──────── DATA PROVIDED
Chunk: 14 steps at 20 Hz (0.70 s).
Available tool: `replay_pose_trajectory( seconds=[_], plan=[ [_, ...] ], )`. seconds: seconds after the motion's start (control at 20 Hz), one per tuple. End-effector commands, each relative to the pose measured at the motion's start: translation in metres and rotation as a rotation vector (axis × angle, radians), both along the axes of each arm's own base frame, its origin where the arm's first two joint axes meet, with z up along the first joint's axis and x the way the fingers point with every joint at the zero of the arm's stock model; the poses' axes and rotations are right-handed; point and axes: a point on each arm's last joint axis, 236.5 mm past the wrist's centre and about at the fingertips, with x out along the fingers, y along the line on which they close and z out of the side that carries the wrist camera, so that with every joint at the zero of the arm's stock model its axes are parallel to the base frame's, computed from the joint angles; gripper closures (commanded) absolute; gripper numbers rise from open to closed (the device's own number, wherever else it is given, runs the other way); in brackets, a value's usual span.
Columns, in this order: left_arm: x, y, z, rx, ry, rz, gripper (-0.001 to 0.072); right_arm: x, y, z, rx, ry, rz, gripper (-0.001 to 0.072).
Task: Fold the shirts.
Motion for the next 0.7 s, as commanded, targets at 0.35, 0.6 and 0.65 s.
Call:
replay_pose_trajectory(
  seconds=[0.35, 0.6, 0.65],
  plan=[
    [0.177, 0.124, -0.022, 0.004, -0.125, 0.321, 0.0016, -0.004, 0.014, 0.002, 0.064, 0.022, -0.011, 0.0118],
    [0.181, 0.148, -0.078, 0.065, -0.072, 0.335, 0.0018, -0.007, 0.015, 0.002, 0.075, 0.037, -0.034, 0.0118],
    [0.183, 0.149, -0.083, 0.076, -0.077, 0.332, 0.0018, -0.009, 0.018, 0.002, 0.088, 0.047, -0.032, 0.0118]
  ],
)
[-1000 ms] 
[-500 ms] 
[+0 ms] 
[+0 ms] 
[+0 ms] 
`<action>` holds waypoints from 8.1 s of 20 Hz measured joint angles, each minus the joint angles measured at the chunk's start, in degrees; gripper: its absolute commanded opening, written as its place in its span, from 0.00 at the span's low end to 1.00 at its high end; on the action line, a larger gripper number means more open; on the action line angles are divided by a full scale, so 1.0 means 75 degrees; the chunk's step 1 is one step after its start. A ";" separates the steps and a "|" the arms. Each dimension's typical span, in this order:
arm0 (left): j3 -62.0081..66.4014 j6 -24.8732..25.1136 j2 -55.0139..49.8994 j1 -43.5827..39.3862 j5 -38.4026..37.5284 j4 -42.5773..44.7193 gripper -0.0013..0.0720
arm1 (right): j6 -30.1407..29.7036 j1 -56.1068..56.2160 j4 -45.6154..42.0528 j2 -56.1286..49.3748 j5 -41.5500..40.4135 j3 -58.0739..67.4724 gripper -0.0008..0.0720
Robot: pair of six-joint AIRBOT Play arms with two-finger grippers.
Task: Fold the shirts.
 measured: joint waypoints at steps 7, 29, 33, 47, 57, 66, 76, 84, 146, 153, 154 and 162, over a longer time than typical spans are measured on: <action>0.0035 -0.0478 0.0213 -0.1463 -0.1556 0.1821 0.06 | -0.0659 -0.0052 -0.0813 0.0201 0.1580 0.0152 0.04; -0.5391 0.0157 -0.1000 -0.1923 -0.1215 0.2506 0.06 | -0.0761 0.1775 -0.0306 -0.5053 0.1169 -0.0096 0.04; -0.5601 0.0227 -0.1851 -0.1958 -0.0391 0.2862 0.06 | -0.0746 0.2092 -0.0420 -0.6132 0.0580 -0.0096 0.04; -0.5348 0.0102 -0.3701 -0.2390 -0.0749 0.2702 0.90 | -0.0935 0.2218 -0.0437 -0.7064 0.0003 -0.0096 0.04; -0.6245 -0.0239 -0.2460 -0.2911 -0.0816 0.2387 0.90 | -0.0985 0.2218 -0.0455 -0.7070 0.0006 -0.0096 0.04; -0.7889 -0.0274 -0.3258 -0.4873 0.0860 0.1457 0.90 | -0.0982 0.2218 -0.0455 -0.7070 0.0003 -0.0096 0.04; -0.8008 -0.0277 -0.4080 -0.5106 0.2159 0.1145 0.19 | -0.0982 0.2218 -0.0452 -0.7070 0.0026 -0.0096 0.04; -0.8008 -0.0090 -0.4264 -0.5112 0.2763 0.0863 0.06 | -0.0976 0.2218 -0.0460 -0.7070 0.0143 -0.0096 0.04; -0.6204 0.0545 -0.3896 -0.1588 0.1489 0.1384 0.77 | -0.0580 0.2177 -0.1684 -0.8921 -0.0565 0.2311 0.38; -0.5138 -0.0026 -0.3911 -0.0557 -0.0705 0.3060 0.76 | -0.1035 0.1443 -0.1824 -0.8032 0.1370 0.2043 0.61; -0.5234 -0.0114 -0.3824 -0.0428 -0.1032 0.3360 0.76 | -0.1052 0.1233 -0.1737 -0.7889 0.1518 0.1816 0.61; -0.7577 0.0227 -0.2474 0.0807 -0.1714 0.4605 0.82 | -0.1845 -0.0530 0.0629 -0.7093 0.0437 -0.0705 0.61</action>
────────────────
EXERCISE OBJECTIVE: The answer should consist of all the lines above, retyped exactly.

RESULT FOR THIS EXERCISE:
Chunk: 14 steps at 20 Hz (0.70 s).
Available tool: `replay_pose_trajectory( seconds=[_], plan=[ [_, ...] ], )`. seconds: seconds after the motion's start (control at 20 Hz), one per tuple. End-effector commands, each relative to the pose measured at the motion's start: translation in metres and rotation as a rotation vector (axis × angle, radians), both along the axes of each arm's own base frame, its origin where the arm's first two joint axes meet, with z up along the first joint's axis and x the way the fingers point with every joint at the zero of the arm's stock model; the poses' axes and rotations are right-handed; point and axes: a point on each arm's last joint axis, 236.5 mm past the wrist's centre and about at the fingertips, with x out along the fingers, y along the line on which they close and z out of the side that carries the wrist camera, so that with every joint at the zero of the arm's stock model its axes are parallel to the base frame's, computed from the joint angles; gripper closures (commanded) absolute; gripper numbers rise from open to closed (the device's own number, wherever else it is given, runs the other way); in brackets, a value's usual span.
Columns, in this order: left_arm: x, y, z, rx, ry, rz, gripper (-0.001 to 0.072); right_arm: x, y, z, rx, ry, rz, gripper (-0.001 to 0.072).
Task: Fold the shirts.
Motion for the next 0.7 s, as commanded, targets at 0.35, 0.6 and 0.65 s.
Call:
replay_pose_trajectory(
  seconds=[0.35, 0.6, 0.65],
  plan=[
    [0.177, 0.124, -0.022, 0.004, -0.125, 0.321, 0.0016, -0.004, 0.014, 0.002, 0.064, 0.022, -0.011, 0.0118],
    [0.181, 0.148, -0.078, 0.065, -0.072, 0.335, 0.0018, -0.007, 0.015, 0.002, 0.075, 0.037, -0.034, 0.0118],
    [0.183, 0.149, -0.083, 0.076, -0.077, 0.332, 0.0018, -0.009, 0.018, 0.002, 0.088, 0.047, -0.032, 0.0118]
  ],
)
[-1000 ms] 
[-500 ms] 
[+0 ms] 
[+0 ms] 
[+0 ms] 
`<action>` holds waypoints from 8.1 s of 20 Hz measured joint angles, each minus the joint angles measured at the chunk's start, in degrees; gripper: its absolute commanded opening, written as its place in its span, from 0.00 at the span's low end to 1.00 at its high end; on the action line, a larger gripper number means more open; on the action line angles are divided by a full scale, so 1.0 means 75 degrees; the chunk's step 1 is one step after its start. A ";" separates the steps and a "|" the arms. Each dimension's typical span, in this order:
arm0 (left): j3 -62.0081..66.4014 j6 -24.8732..25.1136 j2 -55.0139..49.8994 j1 -43.5827..39.3862 j5 -38.4026..37.5284 j4 -42.5773..44.7193 gripper -0.0013..0.0720
arm1 (right): j6 -30.1407..29.7036 j1 -56.1068..56.2160 j4 -45.6154..42.0528 j2 -56.1286..49.3748 j5 -41.5500..40.4135 j3 -58.0739..67.4724 gripper -0.0008..0.0720
Robot: pair of six-joint AIRBOT Play arms with two-finger grippers.
Task: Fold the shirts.
 measured: joint waypoints at steps 7, 29, 33, 47, 57, 66, 76, 84, 146, 153, 154 and 162, over a longer time than typical spans are measured on: <action>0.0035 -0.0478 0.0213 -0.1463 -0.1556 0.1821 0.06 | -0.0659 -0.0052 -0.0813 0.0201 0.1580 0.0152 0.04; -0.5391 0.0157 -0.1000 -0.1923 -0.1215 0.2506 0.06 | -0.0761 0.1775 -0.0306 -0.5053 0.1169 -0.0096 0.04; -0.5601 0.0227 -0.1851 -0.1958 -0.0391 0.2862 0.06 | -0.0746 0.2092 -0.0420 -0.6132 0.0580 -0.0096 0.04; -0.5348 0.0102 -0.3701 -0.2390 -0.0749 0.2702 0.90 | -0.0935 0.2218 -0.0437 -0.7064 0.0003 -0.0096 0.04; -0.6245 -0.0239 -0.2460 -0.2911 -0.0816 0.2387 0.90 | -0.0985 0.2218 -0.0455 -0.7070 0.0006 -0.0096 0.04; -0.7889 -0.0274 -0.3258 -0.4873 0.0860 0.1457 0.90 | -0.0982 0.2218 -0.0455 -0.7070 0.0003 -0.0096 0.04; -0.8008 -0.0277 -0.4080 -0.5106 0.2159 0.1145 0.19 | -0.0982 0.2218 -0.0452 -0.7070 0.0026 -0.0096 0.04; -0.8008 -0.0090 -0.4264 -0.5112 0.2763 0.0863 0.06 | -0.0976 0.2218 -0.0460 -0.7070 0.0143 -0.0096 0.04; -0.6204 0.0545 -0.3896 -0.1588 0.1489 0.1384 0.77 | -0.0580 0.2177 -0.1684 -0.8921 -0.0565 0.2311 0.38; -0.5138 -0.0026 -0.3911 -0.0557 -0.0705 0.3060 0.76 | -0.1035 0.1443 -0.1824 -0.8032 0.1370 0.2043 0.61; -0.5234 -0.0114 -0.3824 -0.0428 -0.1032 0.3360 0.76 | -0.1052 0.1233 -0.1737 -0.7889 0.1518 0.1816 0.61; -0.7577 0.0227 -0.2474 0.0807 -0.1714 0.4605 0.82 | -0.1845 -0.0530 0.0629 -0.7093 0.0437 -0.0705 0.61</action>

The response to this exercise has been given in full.